According to CEO of Just Property Paul Stevens, property is one of the best ways to create wealth and leave a legacy, and buy-to-let partnerships can help fast-track this process while spreading the risks.
“There certainly are opportunities out there right now, and if you’re young or don’t have the capital to take advantage, then co-buying, a buying partnership or a syndicate can help you get a foot on the property ladder.”
Since the 1980s, property syndicates have been a popular way to invest in commercial, retail, industrial, rural, and residential real estate. For any investor, diversification is a way of spreading risk and while even a single property can provide cash flow, tax benefits and an asset that grows in value, the advantage of a property partnership is that it can allow a group of investors to build a property portfolio they would not have been able to acquire on their own.
Another popular motivation for forming a property partnership is to acquire and then share the responsibilities of a holiday home or a collection of homes. Such partnerships usually include friends and/or family members and then use of the property is shared according to agreed rules.
Critical factors for success
“The more people involved in a syndicate, the more complicated decision-making processes can be, but the risk is also more widely shared,” Stevens explains. “There are a number of factors that should be considered and weighed up against the unique composition of the syndicate.”
Open communication and commonality regarding investment goals and operating principles are vital, he says. “Like-minded investors and agreement over who is responsible for what are critical success factors.” If the syndicate was formed for investment purposes, the members need to be clear on their investment strategy.
“Even if they know they’re planning to focus on residential property, they will need to agree on the direction,” Stevens notes. “For example, are they looking for immediate capital growth on a property they can ‘flip’ in the short-term; high occupancy and rental returns to cover their bond repayments; or are they planning on prospecting in a new area that may take years to fully develop?”
If the property is being bought for shared use, the number of investors can impact the extent to which use of the property can be allocated and, for example, access to use a holiday property during high season may be limited.

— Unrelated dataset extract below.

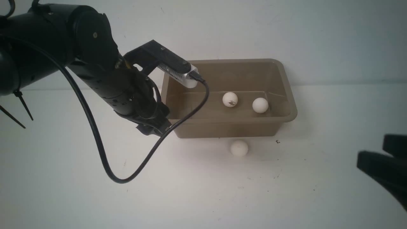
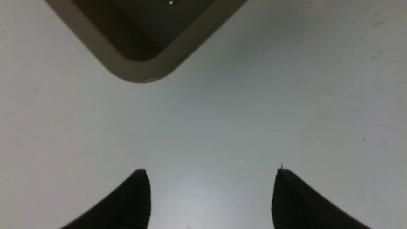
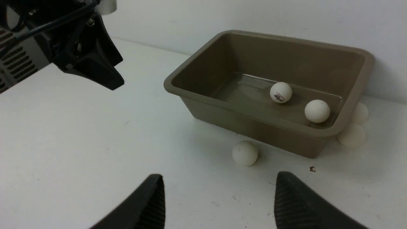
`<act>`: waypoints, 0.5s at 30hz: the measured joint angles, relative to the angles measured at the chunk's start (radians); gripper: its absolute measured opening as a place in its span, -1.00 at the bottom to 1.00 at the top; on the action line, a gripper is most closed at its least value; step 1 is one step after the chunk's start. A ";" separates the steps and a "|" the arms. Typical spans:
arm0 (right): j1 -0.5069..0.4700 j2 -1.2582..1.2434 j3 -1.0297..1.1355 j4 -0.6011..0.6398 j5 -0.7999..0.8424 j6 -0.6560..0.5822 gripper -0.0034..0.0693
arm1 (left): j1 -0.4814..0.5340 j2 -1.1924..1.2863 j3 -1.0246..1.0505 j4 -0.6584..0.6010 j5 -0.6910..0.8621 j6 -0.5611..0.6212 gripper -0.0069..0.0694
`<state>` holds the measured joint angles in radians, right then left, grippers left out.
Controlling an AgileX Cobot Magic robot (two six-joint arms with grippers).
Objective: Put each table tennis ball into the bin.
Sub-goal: Use the right arm to clamp the table tennis ball closest to it
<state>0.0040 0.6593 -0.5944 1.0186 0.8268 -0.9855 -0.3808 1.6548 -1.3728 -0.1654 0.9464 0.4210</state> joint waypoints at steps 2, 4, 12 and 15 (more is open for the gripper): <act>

A schedule, allocating specific weeks / holidays to each of the investors would need to be agreed upon in advance.
Paul Stevens, CEO of Just Property
“If the investors are still trying to figure those things out, looking at trends in the property market may provide some direction.” For consideration, Stevens offers some statistics from Lightstone’s Residential Property Index, July 2021:
- National year-on-year house price inflation is at 5.07%, a five-year record high, but there are regional variants that need to be considered. For example, the current inflation status in the Western Cape is lowest at 4.8% and the Eastern Cape tops the performance stats with an inflation rate of 8.3%.

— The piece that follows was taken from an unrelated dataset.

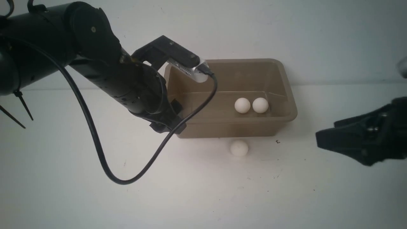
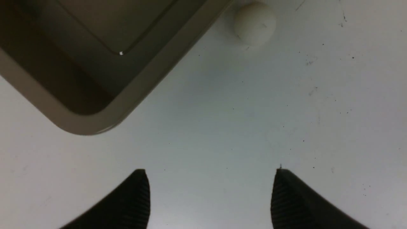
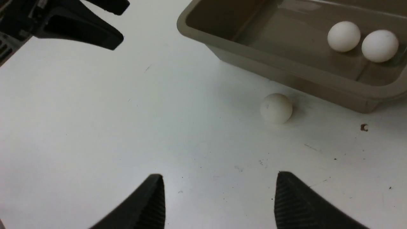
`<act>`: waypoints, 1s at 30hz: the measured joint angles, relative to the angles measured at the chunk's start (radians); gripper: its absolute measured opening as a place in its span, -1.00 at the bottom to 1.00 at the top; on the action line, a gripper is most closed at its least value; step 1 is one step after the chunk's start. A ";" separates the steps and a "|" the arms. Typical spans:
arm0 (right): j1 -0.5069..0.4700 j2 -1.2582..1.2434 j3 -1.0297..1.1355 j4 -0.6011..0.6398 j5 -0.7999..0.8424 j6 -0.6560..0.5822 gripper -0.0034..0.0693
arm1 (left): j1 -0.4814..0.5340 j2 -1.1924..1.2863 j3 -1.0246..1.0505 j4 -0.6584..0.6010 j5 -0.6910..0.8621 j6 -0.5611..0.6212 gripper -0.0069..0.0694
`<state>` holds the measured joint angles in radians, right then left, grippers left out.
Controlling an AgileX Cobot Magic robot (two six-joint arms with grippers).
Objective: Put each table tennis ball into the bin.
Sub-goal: Use the right arm to clamp the table tennis ball closest to it
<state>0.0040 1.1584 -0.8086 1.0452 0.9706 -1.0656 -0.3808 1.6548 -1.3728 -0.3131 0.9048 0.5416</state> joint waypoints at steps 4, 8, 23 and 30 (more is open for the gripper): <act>0.023 0.086 -0.022 0.029 -0.017 -0.053 0.27 | 0.000 0.000 0.000 -0.002 -0.002 0.013 0.38; 0.110 0.155 -0.025 0.041 -0.104 -0.095 0.38 | 0.000 0.000 0.000 -0.003 -0.020 0.015 0.38; 0.435 0.345 -0.024 0.093 -0.664 -0.041 0.63 | 0.000 0.000 0.000 -0.005 -0.023 0.025 0.38; 0.477 0.463 -0.024 0.166 -0.739 -0.036 0.63 | 0.000 0.000 0.000 -0.005 -0.024 0.025 0.38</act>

- Coastal properties are outperforming non-coastal properties but “we are already seeing a rationalisation of the “run” on coastal “Zoom” towns like Mossel Bay, Knysna and Plettenberg Bay with over-priced stock remaining on the market longer”, says Just Property CEO, Paul Stevens.
- The low- and mid-value market, where properties are priced between R250k and R700k, continues to be where most of the activity in the market is.
Opportunities in the current landscape
Stevens suggests investigating new developments, especially those that offer off-plan purchases: “These offer financial benefits that include savings on transfer costs that otherwise apply to properties that have already been registered with the Deeds Office.” Distressed property sales, including repossessed properties or those on auction, can provide an opportunity to buy immovable assets at a discounted price, he adds.
“But cheapest may not always be the best option,” he warns. “Look for the opportunity to create value. For example, where a property can be subdivided or rezoned for alternative use, or where there is scope to extend the size of the dwelling.”
Another factor in deciding what opportunity is “best”, is to consider the knowledge and reach of the syndicate of investors. They may feel most comfortable investing in an area or type of property that they are familiar with. Sectional title properties (like apartments and townhouses) come with complexities that need to be understood, such as house rules that restrict how the property may be used.
Make it legal
Once a decision has been made on the nature of the property to be purchased, a clearly documented and signed agreement between all parties is essential as it removes doubt and the risk of miscommunication. Stevens recommends that the following questions be addressed in the agreement:
- How will the property be financed?
- What costs need to be covered, including bond repayments, operating costs (maintenance, levies/ taxes, cleaning, etc.)
- What is the repayment schedule?
- How will missed or part payments be handled?
- How will the property be used?
- What access to/use of the property will be allowed and how will it be allocated?
- What options will be available if a member of the syndicate wants “out”?
- How will deviations in the agreement be handled?
- How will the portfolio be managed?
- How will the members of the syndicate communicate?
Stevens strongly recommends getting sound legal advice, independent financial guidance and when it comes to the purchase, help from an astute property professional. “Whether the investment will be made via a family trust, whether you set up a company to do so, or buy into an existing syndicate, there are laws that govern each as well as risks. Demand total transparency at all times, and walk away from anything vague,” he concludes.